Roma - Na segunda-feira, em Londres, Fernando Henrique Cardoso era o vendedor exuberante, capaz de pintar, no produto a vender, qualidades talvez superiores à realidade.
Oferecia aos empresários britânicos um Brasil de "altos lucros, com baixos riscos".
Ontem, FHC trocou o terno de vendedor pela casaca de gala dos contritos que visitam o Vaticano e o papa. Vendeu-lhe outros valores.
Exemplo: "Há poucas semanas, Vossa Santidade recordou que a busca de maior eficiência no mundo do trabalho é universal e legítima, mas não pode ter por objetivo apenas o lucro. Essa mensagem calou fundo no Brasil".
Exemplo adicional: o presidente considerou "iluminadas" as palavras do papa ao pregar a reconstrução do mundo, pós-Guerra Fria, "com base em valores morais que são o oposto da lei dos mais fortes, dos mais ricos e dos mais poderosos, que pretendem impor seus padrões culturais, exigências econômicas ou modelos ideológicos".

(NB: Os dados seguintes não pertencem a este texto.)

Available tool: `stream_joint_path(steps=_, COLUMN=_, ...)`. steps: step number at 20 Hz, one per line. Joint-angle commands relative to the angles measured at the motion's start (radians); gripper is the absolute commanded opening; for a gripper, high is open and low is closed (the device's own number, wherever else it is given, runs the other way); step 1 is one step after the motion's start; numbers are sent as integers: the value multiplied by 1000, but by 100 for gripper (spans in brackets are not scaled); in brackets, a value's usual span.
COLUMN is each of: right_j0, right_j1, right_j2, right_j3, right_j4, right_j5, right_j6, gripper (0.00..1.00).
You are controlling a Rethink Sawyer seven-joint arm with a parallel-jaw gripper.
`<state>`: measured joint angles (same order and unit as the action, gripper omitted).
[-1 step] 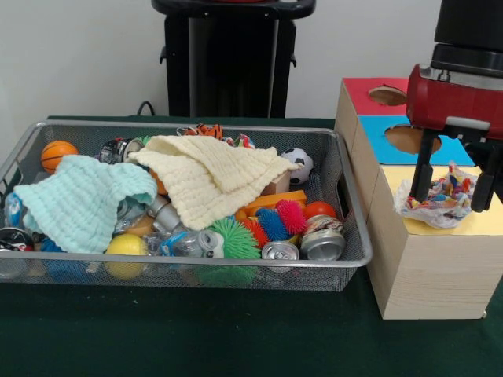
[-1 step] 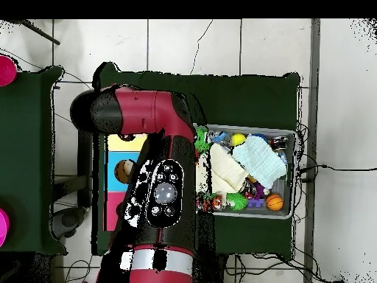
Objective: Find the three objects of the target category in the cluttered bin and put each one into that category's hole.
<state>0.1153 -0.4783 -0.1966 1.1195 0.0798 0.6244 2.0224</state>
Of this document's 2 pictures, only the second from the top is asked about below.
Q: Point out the dark green tablecloth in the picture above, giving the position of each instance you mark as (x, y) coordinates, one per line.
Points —
(250, 97)

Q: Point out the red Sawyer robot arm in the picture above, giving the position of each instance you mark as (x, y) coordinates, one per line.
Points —
(147, 112)

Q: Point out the grey rounded floor object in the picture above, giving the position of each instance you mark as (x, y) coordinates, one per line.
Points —
(69, 221)

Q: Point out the tiger striped toy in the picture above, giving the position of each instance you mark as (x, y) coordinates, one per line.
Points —
(213, 203)

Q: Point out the silver mesh bin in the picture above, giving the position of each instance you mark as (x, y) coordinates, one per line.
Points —
(282, 188)

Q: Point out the yellow ball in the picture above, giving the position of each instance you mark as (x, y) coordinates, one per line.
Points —
(238, 139)

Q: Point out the cream knitted cloth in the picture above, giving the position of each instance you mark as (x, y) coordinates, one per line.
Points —
(226, 171)

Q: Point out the mint knitted cloth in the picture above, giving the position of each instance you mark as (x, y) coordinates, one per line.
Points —
(259, 160)

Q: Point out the dark green side table cloth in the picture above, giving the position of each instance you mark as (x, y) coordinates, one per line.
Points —
(26, 147)

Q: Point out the dark pink round object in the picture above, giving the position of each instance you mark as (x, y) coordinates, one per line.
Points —
(6, 70)

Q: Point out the black rod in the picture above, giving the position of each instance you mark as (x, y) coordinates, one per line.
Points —
(41, 32)

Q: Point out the green spiky ball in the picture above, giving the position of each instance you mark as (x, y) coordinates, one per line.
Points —
(237, 201)
(201, 141)

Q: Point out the pink ball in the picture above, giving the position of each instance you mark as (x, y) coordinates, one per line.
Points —
(3, 227)

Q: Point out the wooden box with three holes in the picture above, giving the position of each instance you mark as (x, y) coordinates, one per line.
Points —
(117, 168)

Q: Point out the small orange basketball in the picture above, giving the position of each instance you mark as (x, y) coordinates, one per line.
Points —
(274, 202)

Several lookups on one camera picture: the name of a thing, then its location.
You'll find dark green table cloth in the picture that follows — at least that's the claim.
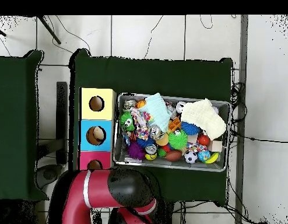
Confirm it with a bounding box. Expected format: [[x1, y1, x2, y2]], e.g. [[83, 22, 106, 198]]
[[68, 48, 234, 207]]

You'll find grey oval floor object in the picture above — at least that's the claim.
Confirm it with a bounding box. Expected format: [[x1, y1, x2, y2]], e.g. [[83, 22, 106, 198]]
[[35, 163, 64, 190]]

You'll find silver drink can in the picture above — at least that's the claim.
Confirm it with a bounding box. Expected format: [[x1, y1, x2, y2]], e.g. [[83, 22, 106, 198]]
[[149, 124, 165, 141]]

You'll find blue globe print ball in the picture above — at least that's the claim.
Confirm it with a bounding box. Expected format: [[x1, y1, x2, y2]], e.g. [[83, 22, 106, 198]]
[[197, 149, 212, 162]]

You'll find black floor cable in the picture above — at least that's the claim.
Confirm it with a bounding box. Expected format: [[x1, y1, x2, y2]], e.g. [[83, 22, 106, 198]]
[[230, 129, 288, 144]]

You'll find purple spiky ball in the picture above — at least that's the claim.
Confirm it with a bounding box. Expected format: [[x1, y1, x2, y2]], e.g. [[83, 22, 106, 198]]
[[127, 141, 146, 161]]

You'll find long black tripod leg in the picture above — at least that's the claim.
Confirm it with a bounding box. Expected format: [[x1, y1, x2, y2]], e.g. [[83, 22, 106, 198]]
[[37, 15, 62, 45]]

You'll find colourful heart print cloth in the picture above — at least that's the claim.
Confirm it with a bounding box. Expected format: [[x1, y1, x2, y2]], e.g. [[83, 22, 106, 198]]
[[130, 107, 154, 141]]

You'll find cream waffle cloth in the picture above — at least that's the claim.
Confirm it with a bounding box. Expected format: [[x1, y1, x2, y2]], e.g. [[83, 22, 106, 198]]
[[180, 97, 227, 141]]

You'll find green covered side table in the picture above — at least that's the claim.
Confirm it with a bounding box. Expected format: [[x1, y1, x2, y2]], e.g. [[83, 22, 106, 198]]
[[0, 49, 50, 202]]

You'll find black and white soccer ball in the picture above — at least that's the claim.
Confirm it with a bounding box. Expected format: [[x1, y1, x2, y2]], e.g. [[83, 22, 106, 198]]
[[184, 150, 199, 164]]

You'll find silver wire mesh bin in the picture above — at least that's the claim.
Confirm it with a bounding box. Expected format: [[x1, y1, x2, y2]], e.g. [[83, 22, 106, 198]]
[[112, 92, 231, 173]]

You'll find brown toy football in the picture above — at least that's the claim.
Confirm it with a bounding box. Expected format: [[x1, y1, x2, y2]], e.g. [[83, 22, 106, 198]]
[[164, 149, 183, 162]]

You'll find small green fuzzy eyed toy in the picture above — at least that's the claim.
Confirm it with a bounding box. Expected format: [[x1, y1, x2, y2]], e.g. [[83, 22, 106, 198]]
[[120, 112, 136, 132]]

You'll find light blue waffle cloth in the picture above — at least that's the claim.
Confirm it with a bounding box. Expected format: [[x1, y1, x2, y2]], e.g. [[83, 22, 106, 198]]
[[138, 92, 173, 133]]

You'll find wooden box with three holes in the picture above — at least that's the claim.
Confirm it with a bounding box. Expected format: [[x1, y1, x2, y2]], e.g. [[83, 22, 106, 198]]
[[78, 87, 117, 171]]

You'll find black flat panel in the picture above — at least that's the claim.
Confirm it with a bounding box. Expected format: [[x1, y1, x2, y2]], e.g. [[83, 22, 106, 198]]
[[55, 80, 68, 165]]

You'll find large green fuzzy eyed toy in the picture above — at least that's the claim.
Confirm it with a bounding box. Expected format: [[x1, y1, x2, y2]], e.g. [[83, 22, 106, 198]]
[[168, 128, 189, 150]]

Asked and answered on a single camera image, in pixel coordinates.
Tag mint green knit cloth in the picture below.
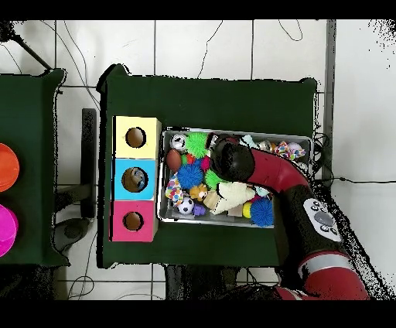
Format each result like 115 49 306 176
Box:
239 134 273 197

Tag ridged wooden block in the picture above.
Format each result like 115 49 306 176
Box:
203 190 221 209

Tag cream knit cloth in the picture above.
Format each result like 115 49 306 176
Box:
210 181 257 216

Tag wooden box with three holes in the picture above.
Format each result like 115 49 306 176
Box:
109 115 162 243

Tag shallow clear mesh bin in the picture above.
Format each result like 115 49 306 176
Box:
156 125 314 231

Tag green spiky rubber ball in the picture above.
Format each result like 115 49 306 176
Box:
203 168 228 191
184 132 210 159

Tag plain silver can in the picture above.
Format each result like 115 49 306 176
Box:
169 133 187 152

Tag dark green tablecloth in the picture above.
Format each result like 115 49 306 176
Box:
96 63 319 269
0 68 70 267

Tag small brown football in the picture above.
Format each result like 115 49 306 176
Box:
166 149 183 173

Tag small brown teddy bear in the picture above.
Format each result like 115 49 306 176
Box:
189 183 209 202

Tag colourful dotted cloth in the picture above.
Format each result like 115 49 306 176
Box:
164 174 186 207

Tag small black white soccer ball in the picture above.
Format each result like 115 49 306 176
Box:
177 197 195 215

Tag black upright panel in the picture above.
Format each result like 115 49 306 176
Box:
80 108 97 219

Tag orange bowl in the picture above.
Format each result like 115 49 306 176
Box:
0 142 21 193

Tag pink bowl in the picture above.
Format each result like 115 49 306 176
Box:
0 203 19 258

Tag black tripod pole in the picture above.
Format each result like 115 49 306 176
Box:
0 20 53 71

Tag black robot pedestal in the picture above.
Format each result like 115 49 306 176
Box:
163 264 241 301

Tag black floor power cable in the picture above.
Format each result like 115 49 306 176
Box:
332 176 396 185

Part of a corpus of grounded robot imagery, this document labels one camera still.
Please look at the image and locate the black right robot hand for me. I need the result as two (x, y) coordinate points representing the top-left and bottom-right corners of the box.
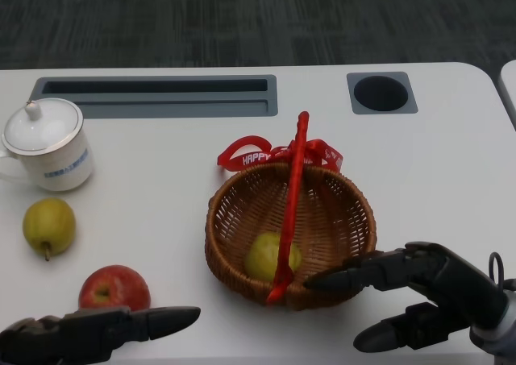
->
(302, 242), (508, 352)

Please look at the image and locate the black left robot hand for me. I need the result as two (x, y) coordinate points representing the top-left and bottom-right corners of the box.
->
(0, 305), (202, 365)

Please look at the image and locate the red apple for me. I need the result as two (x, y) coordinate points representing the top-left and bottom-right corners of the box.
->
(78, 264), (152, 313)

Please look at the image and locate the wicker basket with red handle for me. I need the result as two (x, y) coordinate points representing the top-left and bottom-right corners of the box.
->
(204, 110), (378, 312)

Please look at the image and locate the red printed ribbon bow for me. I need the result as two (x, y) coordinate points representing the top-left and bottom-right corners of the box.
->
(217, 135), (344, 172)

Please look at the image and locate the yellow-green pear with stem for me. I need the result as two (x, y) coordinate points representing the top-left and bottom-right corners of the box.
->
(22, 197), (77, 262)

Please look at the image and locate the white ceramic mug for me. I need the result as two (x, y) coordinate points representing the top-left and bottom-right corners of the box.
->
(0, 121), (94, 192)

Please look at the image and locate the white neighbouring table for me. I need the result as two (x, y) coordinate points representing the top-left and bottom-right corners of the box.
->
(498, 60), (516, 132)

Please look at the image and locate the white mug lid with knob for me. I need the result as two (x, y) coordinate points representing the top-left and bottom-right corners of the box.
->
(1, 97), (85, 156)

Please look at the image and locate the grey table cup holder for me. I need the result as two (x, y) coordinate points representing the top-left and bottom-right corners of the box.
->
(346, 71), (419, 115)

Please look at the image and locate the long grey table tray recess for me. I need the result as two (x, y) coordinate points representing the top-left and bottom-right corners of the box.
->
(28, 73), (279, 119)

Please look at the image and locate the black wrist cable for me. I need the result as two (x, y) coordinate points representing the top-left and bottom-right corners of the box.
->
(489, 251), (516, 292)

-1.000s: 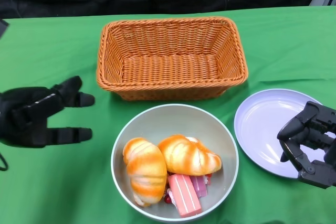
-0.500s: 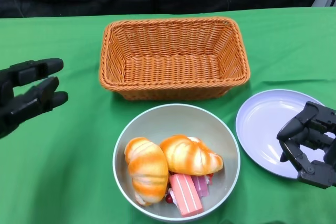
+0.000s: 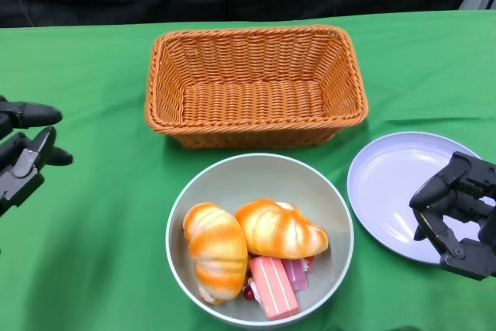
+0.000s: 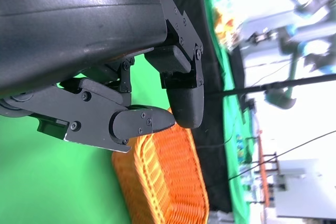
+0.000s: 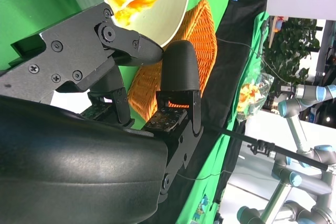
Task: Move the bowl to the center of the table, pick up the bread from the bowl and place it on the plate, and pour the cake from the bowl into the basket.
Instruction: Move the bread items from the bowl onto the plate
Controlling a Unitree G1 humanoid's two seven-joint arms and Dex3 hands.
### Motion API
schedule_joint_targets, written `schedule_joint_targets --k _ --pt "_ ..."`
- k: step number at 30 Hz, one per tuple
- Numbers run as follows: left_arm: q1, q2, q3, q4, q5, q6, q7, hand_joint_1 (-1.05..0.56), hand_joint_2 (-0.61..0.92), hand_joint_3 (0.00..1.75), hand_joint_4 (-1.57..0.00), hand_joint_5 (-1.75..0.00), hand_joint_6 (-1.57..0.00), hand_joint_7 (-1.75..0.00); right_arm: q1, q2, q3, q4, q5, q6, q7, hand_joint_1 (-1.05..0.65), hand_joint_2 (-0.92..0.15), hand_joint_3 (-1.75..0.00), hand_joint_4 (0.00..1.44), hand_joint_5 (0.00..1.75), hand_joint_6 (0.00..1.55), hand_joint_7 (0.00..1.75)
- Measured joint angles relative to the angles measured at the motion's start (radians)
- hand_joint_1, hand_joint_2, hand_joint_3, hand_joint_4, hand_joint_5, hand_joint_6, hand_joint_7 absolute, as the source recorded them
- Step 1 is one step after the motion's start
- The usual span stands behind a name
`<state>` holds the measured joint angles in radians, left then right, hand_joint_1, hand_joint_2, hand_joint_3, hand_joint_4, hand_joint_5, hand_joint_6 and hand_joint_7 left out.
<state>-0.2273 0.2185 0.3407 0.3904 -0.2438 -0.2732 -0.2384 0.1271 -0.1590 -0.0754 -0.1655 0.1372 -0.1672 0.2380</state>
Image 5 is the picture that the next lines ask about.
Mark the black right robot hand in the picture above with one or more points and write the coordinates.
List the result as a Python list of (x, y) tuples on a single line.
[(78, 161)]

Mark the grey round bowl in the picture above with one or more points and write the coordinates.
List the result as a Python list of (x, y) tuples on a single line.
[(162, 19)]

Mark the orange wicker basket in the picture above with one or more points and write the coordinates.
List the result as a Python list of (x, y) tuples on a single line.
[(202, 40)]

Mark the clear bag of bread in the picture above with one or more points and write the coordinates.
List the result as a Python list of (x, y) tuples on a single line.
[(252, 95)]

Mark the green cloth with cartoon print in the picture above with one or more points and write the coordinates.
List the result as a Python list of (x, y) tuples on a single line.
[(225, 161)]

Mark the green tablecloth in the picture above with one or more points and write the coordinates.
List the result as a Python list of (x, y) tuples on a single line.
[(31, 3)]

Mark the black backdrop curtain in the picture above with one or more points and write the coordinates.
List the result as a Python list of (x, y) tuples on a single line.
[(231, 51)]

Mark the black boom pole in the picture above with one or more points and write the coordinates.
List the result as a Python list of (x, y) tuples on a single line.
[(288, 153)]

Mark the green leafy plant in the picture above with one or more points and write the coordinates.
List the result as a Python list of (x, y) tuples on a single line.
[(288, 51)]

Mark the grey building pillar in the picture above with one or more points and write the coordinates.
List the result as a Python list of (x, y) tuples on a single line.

Depois, FHC fica irritado quando os jornais dizem que ele mandou esquecer o que escrevera e nega que o tenha feito.
Admitamos que valha tudo o que ele escreveu e que o mundo é que mudou, obrigando-o a rever posições, o que de resto todos fazemos cedo ou tarde, até que o esclerosamento nos impeça.
Mas como interpretar discursos tão fundamentalmente diferentes, em apenas quatro dias, de segunda-feira para a sexta-feira?
Será que o presidente fica possuído pelo local em que fala? Na segunda-feira, enchia a boca para falar de lucro, talvez por estar na City londrina, em que o lucro é um valor acima de qualquer outro.
Na sexta, estava no Vaticano, que não despreza exatamente o lucro, mas, enfim, em matéria de discurso, prefere valores mais intangíveis.
Vai ver que é isso mesmo que funciona.
Dizer a cada público o que aquele público específico mais gosta de ouvir.